→ Action item:
Write only the number of lines below in which "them" occurs.

→ Dataset section:
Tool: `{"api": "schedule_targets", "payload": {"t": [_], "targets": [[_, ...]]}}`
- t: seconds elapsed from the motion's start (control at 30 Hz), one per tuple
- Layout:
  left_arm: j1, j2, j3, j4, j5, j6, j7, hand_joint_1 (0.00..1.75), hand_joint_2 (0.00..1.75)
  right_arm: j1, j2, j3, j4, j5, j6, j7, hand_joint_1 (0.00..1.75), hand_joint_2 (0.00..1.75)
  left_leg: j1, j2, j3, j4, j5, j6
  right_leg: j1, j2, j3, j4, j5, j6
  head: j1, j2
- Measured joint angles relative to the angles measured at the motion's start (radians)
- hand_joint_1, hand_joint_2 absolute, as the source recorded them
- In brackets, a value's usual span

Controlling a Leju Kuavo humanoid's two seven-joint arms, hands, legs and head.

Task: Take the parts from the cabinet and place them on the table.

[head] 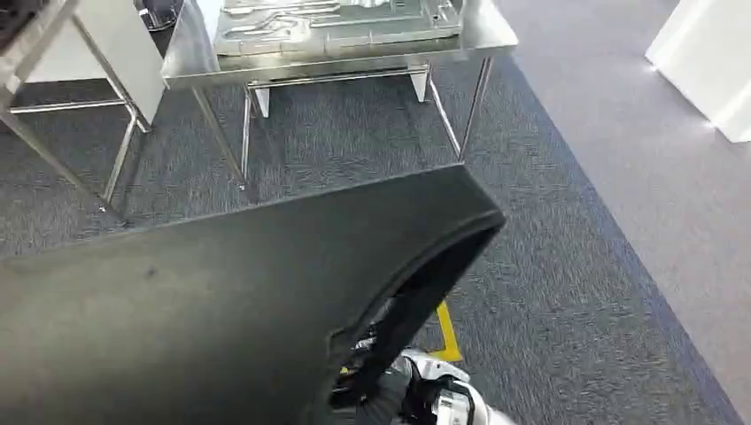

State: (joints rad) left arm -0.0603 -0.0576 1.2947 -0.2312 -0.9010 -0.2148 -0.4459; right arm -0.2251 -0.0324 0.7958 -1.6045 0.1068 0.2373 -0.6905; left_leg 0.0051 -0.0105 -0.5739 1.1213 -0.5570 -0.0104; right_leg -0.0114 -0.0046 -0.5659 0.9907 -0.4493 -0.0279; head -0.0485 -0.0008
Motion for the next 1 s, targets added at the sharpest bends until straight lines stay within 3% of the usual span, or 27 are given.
{"api": "schedule_targets", "payload": {"t": [0.07,0.1,0.13,0.17,0.23,0.27,0.3,0.4,0.43,0.47,0.5,0.57,0.6,0.63,0.67,0.73,0.77,0.8,0.9,0.93,0.97,1.0], "targets": [[0.003,0.0,0.0,0.0,0.0,0.0,0.0,0.0,0.0,0.004,0.0,0.0,0.0,0.0,0.001,0.0,1.64,1.75,0.007,0.003,-0.101,0.162,-0.052,-0.011,0.0,-0.001,0.011,0.001,-0.013,0.0,0.0,0.0],[0.005,0.0,0.0,0.0,0.0,0.0,-0.001,0.0,0.0,0.006,0.0,0.0,0.001,0.0,0.001,0.0,1.64,1.75,0.009,0.003,-0.133,0.198,-0.048,-0.015,0.0,0.0,0.018,0.002,-0.02,0.001,-0.001,0.0],[0.007,0.0,0.0,0.0,0.0,0.001,-0.002,0.0,0.0,0.007,0.0,0.0,0.001,0.0,0.001,0.0,1.64,1.75,0.012,0.004,-0.141,0.185,-0.016,-0.018,-0.001,0.001,0.026,0.003,-0.027,0.003,0.0,0.0],[0.007,0.001,0.0,0.0,0.0,0.002,-0.004,0.0,0.0,0.007,0.0,0.0,0.001,0.0,0.001,0.0,1.64,1.75,0.015,0.005,-0.126,0.124,0.037,-0.02,-0.003,0.002,0.038,0.004,-0.036,0.006,-0.001,0.0],[0.007,0.003,0.0,0.0,0.0,0.003,-0.005,0.0,0.0,0.008,0.0,0.0,0.001,0.0,0.001,0.0,1.64,1.75,0.02,0.011,-0.056,-0.063,0.158,-0.021,-0.005,0.001,0.065,0.007,-0.059,0.015,0.0,0.0],[0.007,0.003,0.0,0.0,-0.001,0.003,-0.005,0.0,0.0,0.008,0.0,0.0,0.001,0.0,0.001,0.0,1.64,1.75,0.014,0.014,-0.042,-0.081,0.136,-0.02,0.0,0.001,0.068,0.007,-0.067,0.024,0.0,0.0],[0.005,0.003,0.0,0.0,-0.001,0.003,-0.006,0.0,0.0,0.007,0.0,0.0,0.0,0.001,0.001,0.0,1.64,1.75,0.011,0.011,-0.034,-0.103,0.13,-0.009,0.002,0.003,0.065,0.013,-0.074,0.031,-0.002,0.0],[0.006,0.003,0.0,0.0,-0.004,0.003,-0.008,0.0,0.0,0.007,0.0,-0.001,0.0,0.001,0.001,-0.001,1.64,1.75,0.007,0.008,-0.036,-0.098,0.12,0.014,-0.001,0.0,0.072,0.003,-0.081,0.047,0.002,0.0],[0.006,0.002,0.0,0.0,-0.004,0.003,-0.009,0.0,0.0,0.008,0.0,-0.002,-0.002,0.002,0.001,-0.001,1.64,1.75,0.013,0.007,-0.026,-0.107,0.12,0.022,-0.004,0.001,0.077,0.008,-0.089,0.054,0.001,0.0],[0.006,0.002,0.0,0.0,-0.005,0.003,-0.01,0.0,0.0,0.007,0.0,-0.002,-0.003,0.003,0.001,-0.002,1.64,1.75,0.012,0.007,-0.018,-0.109,0.114,0.029,-0.005,0.002,0.064,0.044,-0.102,0.056,0.004,0.0],[0.005,0.002,0.0,0.0,-0.01,0.002,-0.011,0.0,0.0,0.007,0.0,-0.003,-0.003,0.004,0.001,-0.002,1.64,1.75,0.012,0.008,-0.014,-0.109,0.11,0.036,-0.004,0.002,0.027,0.111,-0.13,0.057,0.003,0.0],[0.003,0.002,0.0,0.0,-0.01,0.002,-0.013,0.0,0.0,0.012,-0.002,-0.005,-0.002,0.005,0.001,-0.002,1.64,1.75,0.009,0.007,-0.007,-0.108,0.099,0.04,-0.004,0.002,-0.086,0.284,-0.189,0.06,0.005,0.0],[0.003,0.002,0.0,0.0,-0.011,0.002,-0.014,0.0,0.0,0.014,-0.003,-0.005,-0.002,0.006,0.001,-0.002,1.64,1.75,0.007,0.005,0.0,-0.108,0.093,0.04,-0.004,0.002,-0.129,0.336,-0.189,0.059,0.004,0.0],[0.004,0.002,0.0,0.0,-0.012,0.002,-0.014,0.0,0.0,0.016,-0.003,-0.006,-0.002,0.006,0.001,-0.002,1.64,1.75,0.006,0.004,0.01,-0.108,0.087,0.039,-0.004,0.002,-0.146,0.337,-0.162,0.057,0.005,0.0],[0.005,0.002,0.0,0.0,-0.013,0.002,-0.015,0.0,0.0,0.016,-0.005,-0.006,-0.002,0.006,0.001,-0.002,1.64,1.75,0.005,0.002,0.022,-0.108,0.078,0.039,-0.003,0.002,-0.14,0.291,-0.112,0.053,0.005,0.0],[0.004,0.002,-0.001,0.0,-0.015,-0.002,-0.016,0.0,0.0,0.016,-0.006,-0.009,-0.002,0.007,0.001,-0.002,1.64,1.75,0.003,-0.002,0.05,-0.109,0.061,0.034,0.002,0.003,-0.08,0.116,0.014,0.036,0.005,0.0],[0.006,-0.001,-0.001,0.001,-0.015,-0.004,-0.016,0.0,0.0,0.016,-0.006,-0.01,-0.002,0.007,0.001,-0.002,1.64,1.75,0.005,-0.003,0.051,-0.111,0.054,0.031,0.009,0.005,-0.06,0.06,0.031,0.027,0.005,0.0],[0.001,-0.003,-0.001,0.001,-0.015,-0.006,-0.018,0.0,0.0,0.016,-0.007,-0.011,-0.002,0.008,0.0,-0.002,1.64,1.75,-0.001,-0.004,0.051,-0.107,0.048,0.022,0.014,0.005,-0.054,0.041,0.02,0.023,0.003,0.0],[0.001,-0.003,-0.001,0.001,-0.016,-0.005,-0.018,0.0,0.0,0.016,-0.007,-0.013,-0.003,0.008,0.0,-0.002,1.64,1.75,0.006,-0.002,0.055,-0.121,0.042,0.006,0.019,0.009,-0.055,0.035,0.008,0.016,0.005,0.0],[-0.001,-0.001,-0.001,0.001,-0.017,-0.005,-0.018,0.0,0.0,0.016,-0.007,-0.014,-0.004,0.008,0.0,-0.002,1.64,1.75,-0.001,-0.001,0.065,-0.124,0.035,-0.002,0.007,0.011,-0.039,0.021,0.008,0.014,0.003,0.0],[-0.001,0.001,-0.001,0.0,-0.016,-0.003,-0.019,0.0,0.0,0.016,-0.006,-0.014,-0.004,0.007,0.001,-0.002,1.64,1.75,0.003,0.002,0.063,-0.102,0.031,-0.006,0.005,0.009,-0.024,0.011,0.005,0.01,0.005,0.0],[-0.002,0.001,-0.001,0.0,-0.014,-0.003,-0.019,0.0,0.0,0.013,-0.006,-0.014,-0.005,0.004,0.001,-0.002,1.64,1.75,0.004,0.004,0.033,-0.043,0.007,-0.01,0.004,0.004,-0.014,0.009,-0.001,0.001,0.001,0.0]]}}
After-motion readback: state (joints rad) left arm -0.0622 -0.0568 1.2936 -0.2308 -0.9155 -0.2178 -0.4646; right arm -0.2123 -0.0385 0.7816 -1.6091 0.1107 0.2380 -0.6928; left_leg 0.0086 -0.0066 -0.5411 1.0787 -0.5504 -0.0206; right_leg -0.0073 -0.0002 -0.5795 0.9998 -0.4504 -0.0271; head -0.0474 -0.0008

→ Answer below:
2